The decision last week by the Palestinian Islamist movement Hamas to abandon its Damascus headquarters and support the Syrians demonstrating for the removal of the Bashar Assad regime is noteworthy on several levels that point to the vulnerable and changing nature of strategic conditions across the Middle East.
Hamas’ decision to abandon Syria emphasises at the most basic level the pragmatic and political nature of the movement, as opposed to its rigid ideological or theological foundations.
When the kitchen gets too hot, rational people get out of it, and so do Arab Islamist resistance movements, it seems. This is in line with Hamas’ gradual slide into a more pragmatic political posture over the past decade, during which it declared its willingness to accept a West Bank-Gaza Palestinian state and coexist with Israel if the principles of the 2002 Arab Peace Initiative are adopted and the Palestine refugee issue is resolved equitably.
It has also signalled a willingness to drop armed struggle in favour of non-violent resistance against Israel, and to agree to a long-term truce with Israel under some conditions.
At another level, Hamas’ decision to leave Syria reflects ongoing divisions within the movement.

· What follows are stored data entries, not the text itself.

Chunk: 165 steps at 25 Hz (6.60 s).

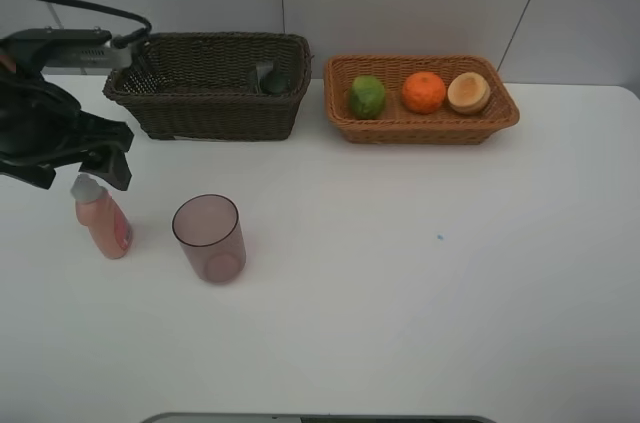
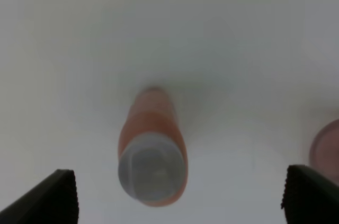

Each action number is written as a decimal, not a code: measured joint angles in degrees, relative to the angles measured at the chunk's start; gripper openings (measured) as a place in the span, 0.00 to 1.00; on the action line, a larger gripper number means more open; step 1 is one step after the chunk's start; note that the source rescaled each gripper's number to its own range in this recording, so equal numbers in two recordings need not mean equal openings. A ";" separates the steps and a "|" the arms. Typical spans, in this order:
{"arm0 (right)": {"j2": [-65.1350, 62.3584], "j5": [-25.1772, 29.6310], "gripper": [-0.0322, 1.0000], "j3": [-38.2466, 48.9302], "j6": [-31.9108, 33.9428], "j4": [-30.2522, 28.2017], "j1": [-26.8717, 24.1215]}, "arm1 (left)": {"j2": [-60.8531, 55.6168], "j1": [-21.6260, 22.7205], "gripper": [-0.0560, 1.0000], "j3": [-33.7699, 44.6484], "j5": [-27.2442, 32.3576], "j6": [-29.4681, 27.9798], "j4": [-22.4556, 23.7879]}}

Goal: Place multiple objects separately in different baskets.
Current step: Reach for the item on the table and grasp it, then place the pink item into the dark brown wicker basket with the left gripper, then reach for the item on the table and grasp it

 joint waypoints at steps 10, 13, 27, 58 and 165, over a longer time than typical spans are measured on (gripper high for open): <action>0.00 0.00 0.92 0.00 0.00 0.00 0.00 | 6.63 -0.07 0.99 0.00 -2.04 -3.92 1.19; 0.00 0.00 0.92 0.00 0.00 0.00 0.00 | 7.55 -0.07 0.99 0.00 -3.51 -3.97 1.24; 0.00 0.00 0.92 0.00 0.00 0.00 0.00 | 13.37 -0.07 0.99 0.00 -7.70 -4.41 1.13; 0.00 0.00 0.92 0.00 0.00 0.00 0.00 | 15.35 -0.07 0.42 0.00 -10.82 -3.30 1.38; 0.00 0.00 0.92 0.00 0.00 0.01 0.00 | 16.34 -0.17 1.00 -40.78 20.42 24.05 -12.23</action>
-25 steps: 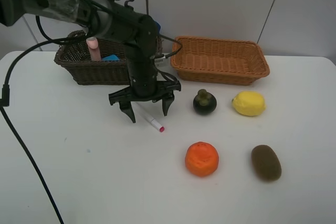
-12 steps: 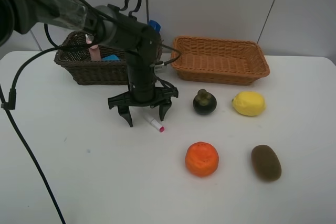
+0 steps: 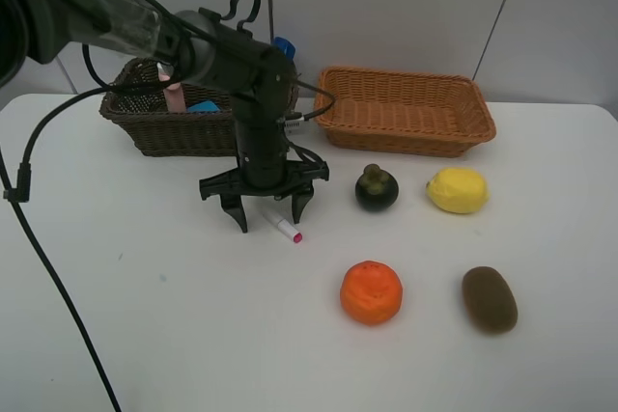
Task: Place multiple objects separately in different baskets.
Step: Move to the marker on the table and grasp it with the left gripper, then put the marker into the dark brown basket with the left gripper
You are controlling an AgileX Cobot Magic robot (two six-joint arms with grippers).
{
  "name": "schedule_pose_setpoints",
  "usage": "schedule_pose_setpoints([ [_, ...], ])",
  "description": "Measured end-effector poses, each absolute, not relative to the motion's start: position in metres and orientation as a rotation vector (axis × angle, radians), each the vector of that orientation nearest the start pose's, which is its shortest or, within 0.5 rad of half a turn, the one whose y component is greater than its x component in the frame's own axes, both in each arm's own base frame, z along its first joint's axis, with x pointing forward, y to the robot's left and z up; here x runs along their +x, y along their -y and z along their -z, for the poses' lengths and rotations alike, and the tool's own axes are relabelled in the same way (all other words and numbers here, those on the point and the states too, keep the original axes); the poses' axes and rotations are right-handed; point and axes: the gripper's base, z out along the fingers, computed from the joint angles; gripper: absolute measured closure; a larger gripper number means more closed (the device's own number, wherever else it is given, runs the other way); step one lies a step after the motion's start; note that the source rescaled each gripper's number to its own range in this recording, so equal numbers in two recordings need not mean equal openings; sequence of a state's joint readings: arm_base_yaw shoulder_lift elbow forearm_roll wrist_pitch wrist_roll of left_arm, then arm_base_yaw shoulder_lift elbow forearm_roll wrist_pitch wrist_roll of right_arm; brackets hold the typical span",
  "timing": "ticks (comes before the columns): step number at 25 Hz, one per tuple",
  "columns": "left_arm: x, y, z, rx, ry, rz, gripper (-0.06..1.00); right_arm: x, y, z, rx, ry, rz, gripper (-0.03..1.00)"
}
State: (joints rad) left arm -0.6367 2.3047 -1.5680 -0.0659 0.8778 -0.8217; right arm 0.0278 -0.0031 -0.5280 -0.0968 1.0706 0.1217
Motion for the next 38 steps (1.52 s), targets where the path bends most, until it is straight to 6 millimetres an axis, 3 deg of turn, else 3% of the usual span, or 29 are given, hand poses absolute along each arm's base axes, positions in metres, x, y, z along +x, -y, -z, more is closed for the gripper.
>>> schedule_pose_setpoints([
  [4, 0.345, 0.262, -0.082, -0.371, -3.137, 0.108, 0.87, -0.009, 0.008, -0.284, 0.102, -2.017, 0.02, -0.03],
  [5, 0.345, 0.263, -0.082, -0.372, -3.138, 0.108, 0.94, -0.009, 0.008, -0.284, 0.102, -2.017, 0.02, -0.03],
  [17, 0.34, 0.268, -0.087, -0.265, -3.15, 0.119, 0.92, -0.009, 0.008, -0.284, 0.102, -2.017, 0.02, -0.03],
  [19, 0.334, 0.276, -0.099, -0.196, -3.123, 0.12, 0.92, -0.009, 0.008, -0.284, 0.102, -2.017, 0.02, -0.03],
  [23, 0.32, 0.292, -0.144, -0.021, -3.023, 0.181, 0.92, -0.009, 0.008, -0.284, 0.102, -2.017, 0.02, -0.03],
  [27, 0.315, 0.293, -0.189, 0.066, -2.931, 0.273, 0.92, -0.009, 0.008, -0.284, 0.102, -2.017, 0.02, -0.03],
  [29, 0.324, 0.285, -0.21, 0.074, -2.874, 0.316, 0.92, -0.009, 0.008, -0.284, 0.102, -2.017, 0.02, -0.03],
  [32, 0.354, 0.262, -0.241, 0.057, -2.759, 0.366, 0.92, -0.009, 0.008, -0.284, 0.102, -2.017, 0.02, -0.03],
  [38, 0.428, 0.185, -0.269, 0.014, -2.401, 0.362, 0.92, -0.009, 0.008, -0.284, 0.102, -2.017, 0.02, -0.03],
])
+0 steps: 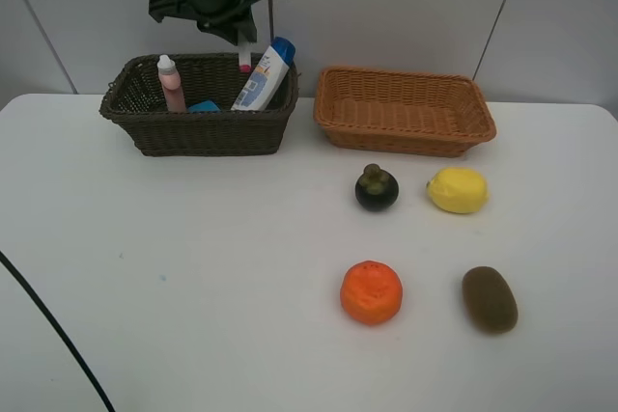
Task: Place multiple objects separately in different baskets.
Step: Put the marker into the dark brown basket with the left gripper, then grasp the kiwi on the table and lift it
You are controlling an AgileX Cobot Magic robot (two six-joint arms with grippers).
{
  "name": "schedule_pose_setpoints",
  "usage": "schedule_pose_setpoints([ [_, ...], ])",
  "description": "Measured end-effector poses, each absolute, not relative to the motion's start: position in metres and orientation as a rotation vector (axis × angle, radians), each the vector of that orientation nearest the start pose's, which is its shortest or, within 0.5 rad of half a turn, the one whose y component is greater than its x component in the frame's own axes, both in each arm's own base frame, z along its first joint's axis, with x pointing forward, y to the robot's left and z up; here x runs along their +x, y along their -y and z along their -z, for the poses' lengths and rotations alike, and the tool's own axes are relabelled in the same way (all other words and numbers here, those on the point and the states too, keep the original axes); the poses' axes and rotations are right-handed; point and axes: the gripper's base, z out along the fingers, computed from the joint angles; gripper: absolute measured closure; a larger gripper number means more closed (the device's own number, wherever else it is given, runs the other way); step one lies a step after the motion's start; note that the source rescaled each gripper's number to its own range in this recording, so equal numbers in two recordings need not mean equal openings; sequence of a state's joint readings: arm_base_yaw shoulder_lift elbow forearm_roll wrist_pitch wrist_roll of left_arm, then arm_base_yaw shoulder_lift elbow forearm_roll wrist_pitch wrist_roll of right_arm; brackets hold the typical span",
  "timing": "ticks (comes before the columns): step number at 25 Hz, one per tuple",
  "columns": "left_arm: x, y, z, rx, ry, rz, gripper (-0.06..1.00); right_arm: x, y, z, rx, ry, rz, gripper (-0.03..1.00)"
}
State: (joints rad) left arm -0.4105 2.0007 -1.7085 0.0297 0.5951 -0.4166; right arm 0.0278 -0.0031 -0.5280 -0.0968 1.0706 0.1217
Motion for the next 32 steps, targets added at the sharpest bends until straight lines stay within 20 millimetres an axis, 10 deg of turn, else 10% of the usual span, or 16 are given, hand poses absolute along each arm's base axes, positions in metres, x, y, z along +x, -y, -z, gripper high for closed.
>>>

In the final analysis, these Islamist organisations experience the same pulls and pushes as any grouping of diverse people who are united by a common cause but also divided by the many options they have to achieve their goals. We see this also in the different tactical strands among Hamas officials vis-à-vis the ongoing reconciliation with Fateh.
The implications of these various views on issues like negotiations (recognition) with Israel, power sharing with Fateh, relations with Iran or supporting Arab freedom demonstrators across the region — which range from hardline absolutism to more accommodating pragmatism — are that groups like Hamas operate according to a domestic political calculus of survival that ultimately overrides other forces.
This is also seen in the quiet debate within Hamas about whether the movement is best advised to consolidate its power base and control of Gaza and make do with a diminutive Palestinian statelet that makes little sense to anyone other than Hamas operatives or to choose the option of rejoining and reconfiguring Palestinian national institutions such as the Palestine Liberation Organisation in order to continue the ideological struggle at national and regional levels.
This raises the third level of analysis of Hamas’ decision, which relates to the condition of that grouping of states and movements called the Resistance and Deterrence Front — namely Syria, Hizbollah, Iran and Hamas.
These four partners have always been fascinating for several reasons, including their ability to transcend traditional divides in the Middle East, such as Sunni-Shiite, Arab-Iranian and religious-secular ones. Hamas’ decision to turn against the Syrian government is a blow to the Resistance and Deterrence Front, but probably a minor one for now, in a volatile region.
The Syrian government itself is under intense pressure at home and abroad, and may not survive in its present form. The Iranian government faces its own set of constraints and vulnerabilities at home and globally, and continues to be the major regional loser from the Arab uprisings.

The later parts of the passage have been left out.